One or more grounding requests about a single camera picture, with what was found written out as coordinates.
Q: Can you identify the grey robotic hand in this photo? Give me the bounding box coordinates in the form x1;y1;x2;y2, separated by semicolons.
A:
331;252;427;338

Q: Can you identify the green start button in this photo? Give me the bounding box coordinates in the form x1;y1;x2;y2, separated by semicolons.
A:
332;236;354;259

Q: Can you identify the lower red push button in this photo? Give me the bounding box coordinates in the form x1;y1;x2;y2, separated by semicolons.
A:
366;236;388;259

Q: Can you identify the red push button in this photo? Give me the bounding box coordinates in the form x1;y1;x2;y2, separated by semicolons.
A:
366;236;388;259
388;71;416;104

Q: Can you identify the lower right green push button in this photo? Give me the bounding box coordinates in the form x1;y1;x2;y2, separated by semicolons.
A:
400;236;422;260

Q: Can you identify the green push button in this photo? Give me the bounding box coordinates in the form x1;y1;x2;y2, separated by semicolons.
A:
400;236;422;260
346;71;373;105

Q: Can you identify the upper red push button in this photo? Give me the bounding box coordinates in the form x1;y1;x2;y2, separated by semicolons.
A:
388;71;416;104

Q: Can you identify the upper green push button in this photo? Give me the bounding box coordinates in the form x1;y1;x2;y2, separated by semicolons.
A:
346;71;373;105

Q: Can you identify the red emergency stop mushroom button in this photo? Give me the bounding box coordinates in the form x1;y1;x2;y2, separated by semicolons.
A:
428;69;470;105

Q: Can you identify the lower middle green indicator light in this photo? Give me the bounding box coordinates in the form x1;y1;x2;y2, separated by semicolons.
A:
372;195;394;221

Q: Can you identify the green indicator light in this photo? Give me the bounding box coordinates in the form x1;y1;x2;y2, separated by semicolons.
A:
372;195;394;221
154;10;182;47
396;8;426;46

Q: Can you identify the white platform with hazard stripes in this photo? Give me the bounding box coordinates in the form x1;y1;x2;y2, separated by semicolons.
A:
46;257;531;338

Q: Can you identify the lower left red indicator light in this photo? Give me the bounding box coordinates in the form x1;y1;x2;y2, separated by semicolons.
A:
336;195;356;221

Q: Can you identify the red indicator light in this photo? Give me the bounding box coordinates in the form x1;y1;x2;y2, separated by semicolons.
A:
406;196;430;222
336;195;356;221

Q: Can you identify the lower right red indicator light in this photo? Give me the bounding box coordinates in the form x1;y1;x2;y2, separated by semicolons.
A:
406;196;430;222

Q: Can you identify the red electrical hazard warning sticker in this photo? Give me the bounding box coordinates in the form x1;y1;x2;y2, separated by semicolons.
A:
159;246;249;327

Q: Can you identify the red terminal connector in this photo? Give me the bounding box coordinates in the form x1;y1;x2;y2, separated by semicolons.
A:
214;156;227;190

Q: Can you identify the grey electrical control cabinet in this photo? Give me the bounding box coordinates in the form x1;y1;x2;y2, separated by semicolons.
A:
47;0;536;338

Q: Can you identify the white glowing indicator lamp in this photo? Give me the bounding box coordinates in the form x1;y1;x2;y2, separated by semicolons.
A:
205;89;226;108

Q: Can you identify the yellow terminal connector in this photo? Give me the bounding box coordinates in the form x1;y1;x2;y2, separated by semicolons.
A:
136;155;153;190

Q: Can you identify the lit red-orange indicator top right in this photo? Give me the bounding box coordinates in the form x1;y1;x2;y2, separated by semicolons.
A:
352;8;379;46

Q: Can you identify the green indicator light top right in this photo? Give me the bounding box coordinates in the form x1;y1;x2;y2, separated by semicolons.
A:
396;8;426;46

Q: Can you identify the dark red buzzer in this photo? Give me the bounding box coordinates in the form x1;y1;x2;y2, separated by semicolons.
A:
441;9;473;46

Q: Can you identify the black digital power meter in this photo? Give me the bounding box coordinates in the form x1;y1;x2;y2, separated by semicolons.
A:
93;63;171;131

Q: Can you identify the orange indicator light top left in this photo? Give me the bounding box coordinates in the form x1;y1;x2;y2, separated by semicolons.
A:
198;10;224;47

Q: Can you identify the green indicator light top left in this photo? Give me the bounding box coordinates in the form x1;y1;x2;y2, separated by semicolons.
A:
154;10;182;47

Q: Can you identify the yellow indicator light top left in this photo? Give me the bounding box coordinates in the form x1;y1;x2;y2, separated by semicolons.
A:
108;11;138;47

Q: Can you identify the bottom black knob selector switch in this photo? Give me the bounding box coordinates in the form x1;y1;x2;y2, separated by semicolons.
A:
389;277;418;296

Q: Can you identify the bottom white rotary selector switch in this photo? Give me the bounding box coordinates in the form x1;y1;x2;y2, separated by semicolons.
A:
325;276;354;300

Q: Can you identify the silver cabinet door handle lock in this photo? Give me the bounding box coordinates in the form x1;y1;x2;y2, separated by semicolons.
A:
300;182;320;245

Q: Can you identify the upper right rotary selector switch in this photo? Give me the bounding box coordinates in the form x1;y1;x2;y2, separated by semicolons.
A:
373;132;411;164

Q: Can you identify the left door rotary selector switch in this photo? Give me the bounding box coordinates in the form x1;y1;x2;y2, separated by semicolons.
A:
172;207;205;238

..........

Nothing but an exact transcription of the records is expected.

● Answer section
One or more grounding requests about a single camera picture, with what was found written out as coordinates.
Q: Can you identify the grey robotic hand in this photo? Give me the bounding box coordinates in the form x1;y1;x2;y2, separated by semicolons.
A:
331;252;427;338

Q: Can you identify the green start button in this photo? Give me the bounding box coordinates in the form x1;y1;x2;y2, separated by semicolons.
A:
332;236;354;259

Q: Can you identify the lower red push button in this photo? Give me the bounding box coordinates in the form x1;y1;x2;y2, separated by semicolons.
A:
366;236;388;259

Q: Can you identify the red push button in this photo? Give me the bounding box coordinates in the form x1;y1;x2;y2, separated by semicolons.
A:
366;236;388;259
388;71;416;104

Q: Can you identify the lower right green push button in this photo? Give me the bounding box coordinates in the form x1;y1;x2;y2, separated by semicolons.
A:
400;236;422;260

Q: Can you identify the green push button in this photo? Give me the bounding box coordinates in the form x1;y1;x2;y2, separated by semicolons.
A:
400;236;422;260
346;71;373;105

Q: Can you identify the upper red push button in this photo? Give me the bounding box coordinates in the form x1;y1;x2;y2, separated by semicolons.
A:
388;71;416;104

Q: Can you identify the upper green push button in this photo? Give me the bounding box coordinates in the form x1;y1;x2;y2, separated by semicolons.
A:
346;71;373;105

Q: Can you identify the red emergency stop mushroom button in this photo? Give me the bounding box coordinates in the form x1;y1;x2;y2, separated by semicolons.
A:
428;69;470;105

Q: Can you identify the lower middle green indicator light in this photo? Give me the bounding box coordinates in the form x1;y1;x2;y2, separated by semicolons.
A:
372;195;394;221

Q: Can you identify the green indicator light in this photo? Give me the bounding box coordinates in the form x1;y1;x2;y2, separated by semicolons.
A:
372;195;394;221
154;10;182;47
396;8;426;46

Q: Can you identify the white platform with hazard stripes in this photo? Give me the bounding box coordinates in the form x1;y1;x2;y2, separated by semicolons.
A:
46;257;531;338

Q: Can you identify the lower left red indicator light in this photo? Give me the bounding box coordinates in the form x1;y1;x2;y2, separated by semicolons.
A:
336;195;356;221

Q: Can you identify the red indicator light in this photo? Give me the bounding box coordinates in the form x1;y1;x2;y2, separated by semicolons.
A:
406;196;430;222
336;195;356;221

Q: Can you identify the lower right red indicator light in this photo? Give me the bounding box coordinates in the form x1;y1;x2;y2, separated by semicolons.
A:
406;196;430;222

Q: Can you identify the red electrical hazard warning sticker in this photo? Give me the bounding box coordinates in the form x1;y1;x2;y2, separated by semicolons.
A:
159;246;249;327

Q: Can you identify the red terminal connector in this photo? Give me the bounding box coordinates in the form x1;y1;x2;y2, separated by semicolons.
A:
214;156;227;190

Q: Can you identify the grey electrical control cabinet in this photo? Give me the bounding box coordinates in the form x1;y1;x2;y2, separated by semicolons.
A:
47;0;536;338

Q: Can you identify the white glowing indicator lamp in this photo? Give me the bounding box coordinates in the form x1;y1;x2;y2, separated by semicolons.
A:
205;89;226;108

Q: Can you identify the yellow terminal connector in this photo? Give me the bounding box coordinates in the form x1;y1;x2;y2, separated by semicolons.
A:
136;155;153;190

Q: Can you identify the lit red-orange indicator top right in this photo? Give me the bounding box coordinates in the form x1;y1;x2;y2, separated by semicolons.
A:
352;8;379;46

Q: Can you identify the green indicator light top right in this photo? Give me the bounding box coordinates in the form x1;y1;x2;y2, separated by semicolons.
A:
396;8;426;46

Q: Can you identify the dark red buzzer in this photo? Give me the bounding box coordinates in the form x1;y1;x2;y2, separated by semicolons.
A:
441;9;473;46

Q: Can you identify the black digital power meter in this photo? Give me the bounding box coordinates in the form x1;y1;x2;y2, separated by semicolons.
A:
93;63;171;131

Q: Can you identify the orange indicator light top left in this photo? Give me the bounding box coordinates in the form x1;y1;x2;y2, separated by semicolons.
A:
198;10;224;47

Q: Can you identify the green indicator light top left in this photo? Give me the bounding box coordinates in the form x1;y1;x2;y2, separated by semicolons.
A:
154;10;182;47

Q: Can you identify the yellow indicator light top left in this photo? Give me the bounding box coordinates in the form x1;y1;x2;y2, separated by semicolons.
A:
108;11;138;47

Q: Can you identify the bottom black knob selector switch in this photo? Give me the bounding box coordinates in the form x1;y1;x2;y2, separated by semicolons.
A:
389;277;418;296

Q: Can you identify the bottom white rotary selector switch in this photo? Give me the bounding box coordinates in the form x1;y1;x2;y2, separated by semicolons.
A:
325;276;354;300

Q: Can you identify the silver cabinet door handle lock in this photo? Give me the bounding box coordinates in the form x1;y1;x2;y2, separated by semicolons.
A:
300;182;320;245

Q: Can you identify the upper right rotary selector switch in this photo? Give me the bounding box coordinates in the form x1;y1;x2;y2, separated by semicolons.
A:
373;132;411;164

Q: Can you identify the left door rotary selector switch in this photo? Give me the bounding box coordinates in the form x1;y1;x2;y2, separated by semicolons.
A:
172;207;205;238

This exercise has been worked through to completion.